ACTIVITY
Please give the count of lines below with the string "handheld" in them, and no other words.

COLLECTED MATERIAL

┌──

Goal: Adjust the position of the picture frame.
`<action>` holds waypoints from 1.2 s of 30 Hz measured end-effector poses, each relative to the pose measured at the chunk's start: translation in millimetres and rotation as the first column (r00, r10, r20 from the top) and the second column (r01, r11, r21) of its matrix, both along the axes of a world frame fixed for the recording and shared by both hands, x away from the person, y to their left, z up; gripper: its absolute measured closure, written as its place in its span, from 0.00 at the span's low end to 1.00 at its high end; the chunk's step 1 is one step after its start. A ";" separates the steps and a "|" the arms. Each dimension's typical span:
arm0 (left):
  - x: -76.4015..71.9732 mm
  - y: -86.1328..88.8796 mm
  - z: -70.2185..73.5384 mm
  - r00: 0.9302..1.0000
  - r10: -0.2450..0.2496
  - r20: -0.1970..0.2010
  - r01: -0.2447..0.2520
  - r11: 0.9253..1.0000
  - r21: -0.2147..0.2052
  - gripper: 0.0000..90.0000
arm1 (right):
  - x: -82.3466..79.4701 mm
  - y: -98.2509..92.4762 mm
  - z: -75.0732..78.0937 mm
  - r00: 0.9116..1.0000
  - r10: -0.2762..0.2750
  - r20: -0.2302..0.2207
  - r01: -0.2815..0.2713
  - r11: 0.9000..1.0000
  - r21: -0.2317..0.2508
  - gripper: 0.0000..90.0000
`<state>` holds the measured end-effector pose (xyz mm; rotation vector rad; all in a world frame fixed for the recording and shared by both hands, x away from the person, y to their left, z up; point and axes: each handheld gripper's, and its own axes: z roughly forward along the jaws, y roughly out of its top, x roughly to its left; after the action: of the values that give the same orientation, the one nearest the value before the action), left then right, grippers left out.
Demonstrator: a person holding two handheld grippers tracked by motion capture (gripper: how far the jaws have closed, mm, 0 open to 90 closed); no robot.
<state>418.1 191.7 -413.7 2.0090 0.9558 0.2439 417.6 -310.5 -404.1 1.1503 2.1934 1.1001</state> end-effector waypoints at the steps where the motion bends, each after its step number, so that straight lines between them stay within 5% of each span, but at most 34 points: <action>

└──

YOUR RESPONSE
2